This is the mail archive of the
gcc@gcc.gnu.org
mailing list for the GCC project.
Re: CPROP and spec2000 slowdown in mid february
- To: jh at suse dot cz
- Subject: Re: CPROP and spec2000 slowdown in mid february
- From: kenner at vlsi1 dot ultra dot nyu dot edu (Richard Kenner)
- Date: Sat, 28 Apr 01 22:33:30 EDT
- Cc: gcc at gcc dot gnu dot org
Problem is that try_replace_reg believes that it did the replacement,
but due to missing bits in simplify_replace_rtx and forgetting about
set destinations it don't.
Ah!
Yes, I guessed that this was probably your goal. Could you explain me
the main rationale, why we want to have two completely different
infrastructure bits, one designed to substitute register by register
and other to substitute register by constant?
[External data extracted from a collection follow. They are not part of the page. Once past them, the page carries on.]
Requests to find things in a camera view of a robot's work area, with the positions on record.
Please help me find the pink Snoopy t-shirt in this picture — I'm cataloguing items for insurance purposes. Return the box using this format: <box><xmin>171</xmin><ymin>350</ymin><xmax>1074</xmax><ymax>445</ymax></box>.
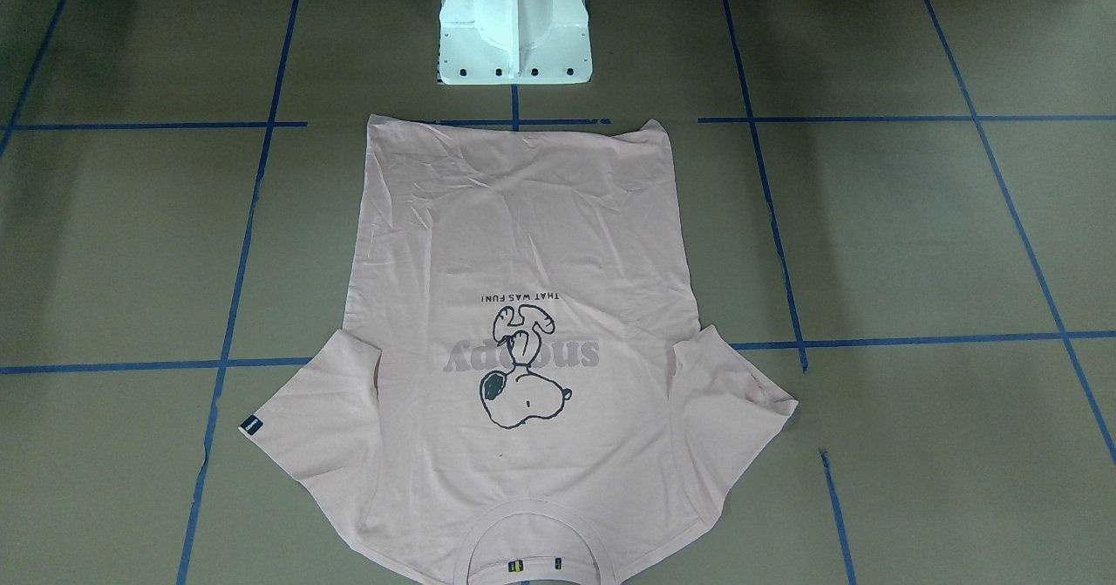
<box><xmin>241</xmin><ymin>116</ymin><xmax>797</xmax><ymax>584</ymax></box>

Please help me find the white camera mast base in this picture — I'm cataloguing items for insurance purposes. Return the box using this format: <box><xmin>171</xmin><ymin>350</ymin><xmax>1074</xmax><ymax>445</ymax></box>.
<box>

My idea was that sometime you'd want to just do a "lexical"
substitution without doing any arithmetic simplifications and I'd
prefer the existing routine keep doing that. It may well be that all
the users of that routine will benefit from the simplifications in
which case they'll all call the new routine and we'll delete the old one.
This way each caller can be changed as we're sure we want to allow it to
make simplifications rather than changing the routine and having all of
those places "automatically" change: I think it's the more conservative
approach.
Your implementation IMO does have two problems. Most improtantly it
works way to hard doing an extra copy of whole rtx even if there is no
single change (by getting everything called trought simplify_*_rtx).
That's easy to fix if it becomes an issue, but unclear if it's worth
it now that we have GC.
Second problem is that, as currently implemented, it stops recursing
on first unknown element. One I caught was memory expression, but
there are many more. Getting it to recurse over generic rtxes is
somewhat tricky.
I don't follow.
Only think I am affraid of is performance regression of
combine. Currently combine spends most time IMO by doing substitutions
and these will get much more costy by getting torught memory
allocation, memset, re-filling of members etc.
I don't see that. Pretty much exactly the same code will be executed, except
it will live in simplify-rtx.c instead of combine.c.